Either way, one credit inquiry will likely only lower your credit score by five points or less, so it may not even be a concern if you already have a solid credit score.
Of course, mortgage inquiries can and will affect consumers differently based on their credit profile, so there’s no absolute rule in terms of impact.
For those with limited and blemished credit history, a mortgage inquiry will probably have a larger, negative impact, while doing very little to affect a consumer with years of solid credit history.
This is yet another reason to strive for the best credit score possible.
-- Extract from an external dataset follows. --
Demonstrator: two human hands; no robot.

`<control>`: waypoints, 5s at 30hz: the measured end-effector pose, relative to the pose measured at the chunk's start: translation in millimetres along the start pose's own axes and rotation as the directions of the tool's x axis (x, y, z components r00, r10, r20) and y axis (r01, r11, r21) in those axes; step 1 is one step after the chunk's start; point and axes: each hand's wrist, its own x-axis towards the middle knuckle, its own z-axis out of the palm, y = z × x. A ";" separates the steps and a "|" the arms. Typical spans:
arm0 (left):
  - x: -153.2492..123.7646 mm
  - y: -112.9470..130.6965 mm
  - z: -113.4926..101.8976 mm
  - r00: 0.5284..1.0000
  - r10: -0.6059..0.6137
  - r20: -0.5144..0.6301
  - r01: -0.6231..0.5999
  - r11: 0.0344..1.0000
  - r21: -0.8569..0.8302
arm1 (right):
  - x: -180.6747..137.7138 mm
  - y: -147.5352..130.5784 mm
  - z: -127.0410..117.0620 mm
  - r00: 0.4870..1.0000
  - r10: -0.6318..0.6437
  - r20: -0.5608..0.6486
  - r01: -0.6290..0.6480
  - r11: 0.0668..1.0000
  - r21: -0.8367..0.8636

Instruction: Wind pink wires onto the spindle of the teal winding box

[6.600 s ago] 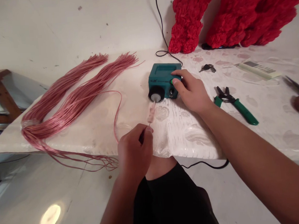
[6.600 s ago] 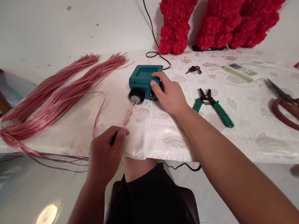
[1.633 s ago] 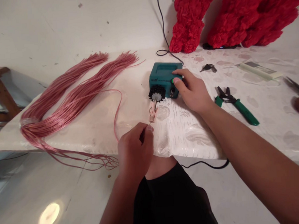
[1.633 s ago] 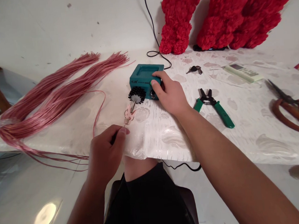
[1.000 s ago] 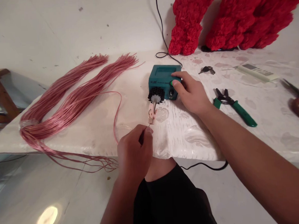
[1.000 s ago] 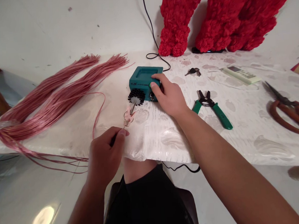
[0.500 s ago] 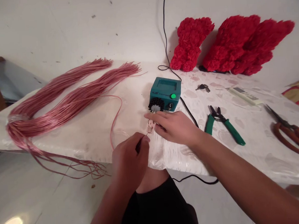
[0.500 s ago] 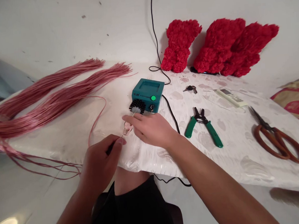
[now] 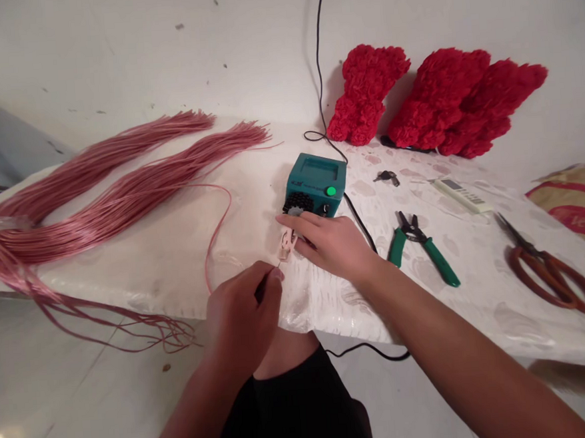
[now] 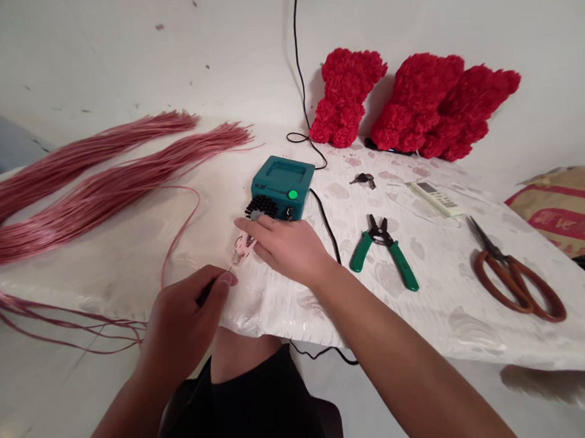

You might need a little buffer just in case your scores do drop as the result of some hard inquiries.
For example, shoot for a 760 FICO score even if you only need a 740 FICO score to obtain the lowest mortgage rate available.
What If Your Credit Score Goes Down Before Applying for a Mortgage?
- It’s possible to be negatively impacted by a credit inquiry
- It can push you below a key credit scoring threshold, such as from 630 to 619
- This could make you ineligible for a home loan or increase your interest rate
- In this case you could ask for an exception or take action to boost your scores
There are cases where a credit score just a few points lower could actually result in a higher mortgage rate, or completely jeopardize your loan application.
For example, a 620 FICO score is the general cutoff for Fannie Mae- and Freddie Mac-backed mortgages.
If for some reason one of your scores dropped from 630 to 619 just as you applied, you could be out of luck.
Assuming you find yourself right below a certain credit scoring threshold, you may be able to use an older credit report if all the information is the same other than the mortgage inquiries.
Or you can ask for an exception from the lender if there’s a clear and compelling reason.
After all, it wouldn’t be fair to penalize you simply for shopping around for the lowest mortgage rate, now would it?
Alternatively, you could take a few quick actions to boost your scores, such as paying off some debt to reduce your credit utilization.
Then look into a rapid rescore. Your loan officer or mortgage broker should have skills in this department to help.
I personally think FICO should expand this shopping period across all versions and make it 100% clear that prospective buyers and existing homeowners won’t be punished for rate shopping.
However, keeping outstanding credit balances low and paying bills on time is far more important than worrying about a few mortgage inquiries.
And your main concern should be securing the best possible mortgage, not fretting about a few points on your credit score.
To avoid unwanted surprises, know all three of your FICO scores before you begin shopping for a mortgage.
Pulling your own credit will not lower your score because you’re not applying for new credit, even if you see an inquiry on your credit report. It’s only visible to you.
As noted, a buffer above what is absolutely necessary can be helpful in the event your scores do take a small hit.
One final note – Do not apply for any other form of credit (credit cards, auto loans, etc) before or during the mortgage shopping process.
Doing so can definitely drag down your credit scores, potentially knocking you out of the running for that mortgage. And may increase your debt-to-income ratio if it involves a new purchase!